As Blaine Walden, vice-president for the Yukon Wilderness Tourism Association was quoted in the News, once opened to the predictable “boom-and-bust” scenario, those qualities that attract tourist dollars are compromised.

My challenge to decision makers is to banish the myopic option of mineral extraction and look at what is truly best in the long run.

What will best serve the greater community- one that includes nonhuman members as well as humans?

Change is difficult. Certainly, the mining industry feels threatened and will play the “fear card.” They will claim that for our security, we must move into these wild places and “carefully” extract the resources.
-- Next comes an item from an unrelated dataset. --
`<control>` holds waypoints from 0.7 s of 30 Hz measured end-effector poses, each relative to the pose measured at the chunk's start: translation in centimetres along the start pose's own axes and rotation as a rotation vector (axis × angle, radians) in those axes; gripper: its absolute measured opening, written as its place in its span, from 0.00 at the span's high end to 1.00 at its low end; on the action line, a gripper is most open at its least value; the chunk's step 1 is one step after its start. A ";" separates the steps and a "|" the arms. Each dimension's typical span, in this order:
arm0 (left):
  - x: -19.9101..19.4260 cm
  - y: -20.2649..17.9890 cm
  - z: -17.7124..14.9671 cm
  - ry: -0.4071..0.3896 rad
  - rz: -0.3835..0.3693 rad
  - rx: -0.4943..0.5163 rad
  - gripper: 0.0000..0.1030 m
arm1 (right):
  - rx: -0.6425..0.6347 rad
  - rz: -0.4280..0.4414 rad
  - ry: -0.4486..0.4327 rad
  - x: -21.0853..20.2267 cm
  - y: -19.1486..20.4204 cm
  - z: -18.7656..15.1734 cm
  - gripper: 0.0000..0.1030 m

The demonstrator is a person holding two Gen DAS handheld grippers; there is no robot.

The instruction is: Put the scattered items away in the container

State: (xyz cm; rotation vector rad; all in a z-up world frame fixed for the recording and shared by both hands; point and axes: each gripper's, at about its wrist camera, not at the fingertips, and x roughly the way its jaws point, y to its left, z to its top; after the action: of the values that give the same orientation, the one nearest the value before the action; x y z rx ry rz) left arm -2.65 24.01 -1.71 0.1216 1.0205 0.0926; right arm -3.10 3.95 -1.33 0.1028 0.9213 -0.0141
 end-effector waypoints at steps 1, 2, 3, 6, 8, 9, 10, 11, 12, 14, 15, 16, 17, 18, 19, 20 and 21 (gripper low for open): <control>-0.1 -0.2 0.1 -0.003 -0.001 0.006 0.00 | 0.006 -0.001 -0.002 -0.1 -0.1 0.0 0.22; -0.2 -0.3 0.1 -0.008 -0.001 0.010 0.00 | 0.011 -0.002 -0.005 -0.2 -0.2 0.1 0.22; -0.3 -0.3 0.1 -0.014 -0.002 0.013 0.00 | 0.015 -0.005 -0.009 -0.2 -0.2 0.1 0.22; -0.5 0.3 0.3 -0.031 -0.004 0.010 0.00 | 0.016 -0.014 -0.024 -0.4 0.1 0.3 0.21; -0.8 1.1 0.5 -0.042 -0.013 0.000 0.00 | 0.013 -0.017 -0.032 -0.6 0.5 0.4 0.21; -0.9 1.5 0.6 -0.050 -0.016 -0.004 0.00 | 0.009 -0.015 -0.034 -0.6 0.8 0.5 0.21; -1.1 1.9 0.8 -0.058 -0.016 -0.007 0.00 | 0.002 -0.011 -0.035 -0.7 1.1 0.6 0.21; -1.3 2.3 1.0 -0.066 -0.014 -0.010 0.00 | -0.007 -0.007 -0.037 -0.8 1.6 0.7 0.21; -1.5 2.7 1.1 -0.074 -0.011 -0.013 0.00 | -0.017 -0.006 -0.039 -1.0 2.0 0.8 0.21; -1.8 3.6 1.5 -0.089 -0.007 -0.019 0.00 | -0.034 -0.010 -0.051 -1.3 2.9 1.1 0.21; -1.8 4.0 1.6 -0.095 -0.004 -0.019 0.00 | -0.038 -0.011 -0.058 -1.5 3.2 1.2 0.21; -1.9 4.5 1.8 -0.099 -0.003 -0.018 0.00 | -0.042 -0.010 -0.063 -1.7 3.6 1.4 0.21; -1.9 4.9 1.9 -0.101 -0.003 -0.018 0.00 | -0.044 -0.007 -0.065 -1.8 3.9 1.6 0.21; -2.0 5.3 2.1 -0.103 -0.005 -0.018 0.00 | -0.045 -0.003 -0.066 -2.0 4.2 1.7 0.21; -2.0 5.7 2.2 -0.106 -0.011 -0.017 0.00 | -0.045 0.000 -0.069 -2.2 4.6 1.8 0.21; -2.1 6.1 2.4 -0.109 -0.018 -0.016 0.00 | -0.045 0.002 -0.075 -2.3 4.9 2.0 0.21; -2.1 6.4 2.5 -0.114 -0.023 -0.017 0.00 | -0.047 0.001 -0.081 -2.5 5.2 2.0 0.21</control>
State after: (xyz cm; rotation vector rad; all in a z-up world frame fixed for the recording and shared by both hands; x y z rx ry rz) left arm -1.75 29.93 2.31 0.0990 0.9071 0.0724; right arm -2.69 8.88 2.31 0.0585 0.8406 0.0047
A simple look at history tells us we are amazingly capable of change, even when change is frightening.

One hundred years ago, the harnessmaker was looking at a dying business as the automobile emerged upon the scene.
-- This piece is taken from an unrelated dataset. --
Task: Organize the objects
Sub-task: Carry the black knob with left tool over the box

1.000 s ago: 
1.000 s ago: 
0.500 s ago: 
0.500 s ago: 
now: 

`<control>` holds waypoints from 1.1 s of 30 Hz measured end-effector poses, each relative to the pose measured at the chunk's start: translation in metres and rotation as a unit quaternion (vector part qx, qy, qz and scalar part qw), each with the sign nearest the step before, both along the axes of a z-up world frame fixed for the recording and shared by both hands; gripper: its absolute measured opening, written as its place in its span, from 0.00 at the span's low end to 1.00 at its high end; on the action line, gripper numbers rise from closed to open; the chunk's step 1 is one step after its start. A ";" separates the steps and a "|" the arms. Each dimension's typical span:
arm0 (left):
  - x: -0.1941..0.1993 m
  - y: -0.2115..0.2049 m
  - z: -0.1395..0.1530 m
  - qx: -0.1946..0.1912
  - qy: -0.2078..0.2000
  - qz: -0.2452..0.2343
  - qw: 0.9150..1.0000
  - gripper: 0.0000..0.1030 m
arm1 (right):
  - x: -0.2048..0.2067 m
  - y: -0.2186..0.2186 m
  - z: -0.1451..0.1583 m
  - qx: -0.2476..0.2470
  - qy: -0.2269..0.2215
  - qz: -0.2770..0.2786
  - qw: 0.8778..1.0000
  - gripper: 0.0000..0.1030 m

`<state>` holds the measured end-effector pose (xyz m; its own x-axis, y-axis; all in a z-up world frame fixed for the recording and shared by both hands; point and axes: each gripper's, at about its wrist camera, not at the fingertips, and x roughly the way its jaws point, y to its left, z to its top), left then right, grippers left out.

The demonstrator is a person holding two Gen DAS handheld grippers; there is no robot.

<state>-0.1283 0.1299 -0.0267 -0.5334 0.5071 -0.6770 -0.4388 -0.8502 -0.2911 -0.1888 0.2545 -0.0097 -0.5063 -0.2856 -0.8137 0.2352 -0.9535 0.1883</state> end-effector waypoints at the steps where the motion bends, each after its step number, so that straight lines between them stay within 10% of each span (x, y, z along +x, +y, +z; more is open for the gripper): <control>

Humans are the most adaptable creature on the planet. If we choose, we can make the Yukon an enviable model for others to follow. We have a one-time opportunity to forge this new path, rather than continue to follow, sheeplike, the current patterns of nonsustainable mineral extraction that will permanently alter and ruin a rare Yukon treasure.

Look around, where have there been shining examples of protecting vast wild areas while allowing mineral or fossil fuel extraction? In following the common credo of limitlessness we continue to spiral into short-term thinking that compromises future generations.

Why not make the Yukon a hub of green industry and development? Increasing efficiencies, while not compromising living standards, should be the goal. Why not have it originate in the Yukon?

Already a local business, Northerm, (no I do not work there) is poised to manufacture a window that is quadruple glazed for better insulation value.

And in the same edition of the News that I mentioned above was a story of a gasifier furnace that, potentially, can save the territory half a million dollars in annual heating costs.

In summary, you might find it odd that I am unequivocally pro-mining. But the mining I am referring to is to aggressively prospect and excavate our reserves of human innovation. Innovation is a renewable resource that is currently underutilized throughout the world.

This is not a time for lazy thinking and following the usual prescription of nonsustainable activities that leave a trail of cost and destruction. Now is the time to look up at those Yukon banners that proclaim “Larger than Life” and think larger for the long-term health of the Yukon economy, and the health of both human and nonhuman residents.